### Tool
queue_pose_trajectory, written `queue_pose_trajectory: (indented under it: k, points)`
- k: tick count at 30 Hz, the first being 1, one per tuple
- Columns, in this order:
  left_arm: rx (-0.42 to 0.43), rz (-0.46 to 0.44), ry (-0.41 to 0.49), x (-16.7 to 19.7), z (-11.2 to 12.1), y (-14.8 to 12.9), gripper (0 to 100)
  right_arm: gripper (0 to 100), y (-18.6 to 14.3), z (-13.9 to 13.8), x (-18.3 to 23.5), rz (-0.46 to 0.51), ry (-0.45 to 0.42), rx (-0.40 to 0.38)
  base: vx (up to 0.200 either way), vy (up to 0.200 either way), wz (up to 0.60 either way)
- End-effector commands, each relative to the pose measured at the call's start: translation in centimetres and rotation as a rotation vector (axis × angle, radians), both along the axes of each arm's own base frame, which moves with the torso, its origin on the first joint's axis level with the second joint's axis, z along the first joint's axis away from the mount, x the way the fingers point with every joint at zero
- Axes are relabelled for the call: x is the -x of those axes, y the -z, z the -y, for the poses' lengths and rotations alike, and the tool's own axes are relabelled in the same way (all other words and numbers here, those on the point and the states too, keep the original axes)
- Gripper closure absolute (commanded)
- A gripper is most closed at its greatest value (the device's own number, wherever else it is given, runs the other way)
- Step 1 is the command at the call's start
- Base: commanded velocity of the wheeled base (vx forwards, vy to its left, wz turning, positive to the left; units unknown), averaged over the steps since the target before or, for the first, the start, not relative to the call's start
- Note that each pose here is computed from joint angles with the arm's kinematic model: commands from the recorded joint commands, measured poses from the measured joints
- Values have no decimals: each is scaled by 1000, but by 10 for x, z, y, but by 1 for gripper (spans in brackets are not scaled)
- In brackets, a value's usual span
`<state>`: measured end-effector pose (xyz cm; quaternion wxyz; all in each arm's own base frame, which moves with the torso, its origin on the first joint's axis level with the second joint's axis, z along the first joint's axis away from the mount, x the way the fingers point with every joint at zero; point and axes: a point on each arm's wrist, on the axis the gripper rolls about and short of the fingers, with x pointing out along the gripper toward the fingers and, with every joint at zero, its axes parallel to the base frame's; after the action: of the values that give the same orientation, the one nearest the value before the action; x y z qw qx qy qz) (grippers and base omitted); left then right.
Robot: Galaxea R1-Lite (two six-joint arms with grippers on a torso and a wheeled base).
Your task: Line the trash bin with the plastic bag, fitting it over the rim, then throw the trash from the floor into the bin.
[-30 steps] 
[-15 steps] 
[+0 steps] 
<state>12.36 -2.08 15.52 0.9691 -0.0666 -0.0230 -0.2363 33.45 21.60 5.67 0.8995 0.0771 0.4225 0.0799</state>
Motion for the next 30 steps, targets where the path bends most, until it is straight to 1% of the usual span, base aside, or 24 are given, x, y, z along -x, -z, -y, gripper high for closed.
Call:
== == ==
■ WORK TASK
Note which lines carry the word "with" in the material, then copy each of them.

■ SOLUTION TO THE PROBLEM
- End-effector commands, each relative to the pose measured at the call's start: translation in centimetres and rotation as a rotation vector (axis × angle, radians), both along the axes of each arm's own base frame, which moves with the torso, its origin on the first joint's axis level with the second joint's axis, z along the first joint's axis away from the mount, x the way the fingers point with every joint at zero
- Note that each pose here is computed from joint angles with the arm's kinematic model: commands from the recorded joint commands, measured poses from the measured joints
`<state>`: measured end-effector pose (xyz cm; quaternion wxyz; all in each arm's own base frame, which moves with the torso, its origin on the first joint's axis level with the second joint's axis, z along the first joint's axis away from the mount, x the way the fingers point with every joint at zero; point and axes: a point on each arm's wrist, on the axis the gripper rolls about and short of the fingers, with x pointing out along the gripper toward the fingers and, with every joint at zero, its axes parallel to the base frame's; after the action: of the values that give the same orientation, the one nearest the value before the action; x y z qw qx qy qz) (grippers and base omitted); left then right.
Robot: Galaxea R1-Lite (two six-joint arms with grippers on a torso and a wheeled base).
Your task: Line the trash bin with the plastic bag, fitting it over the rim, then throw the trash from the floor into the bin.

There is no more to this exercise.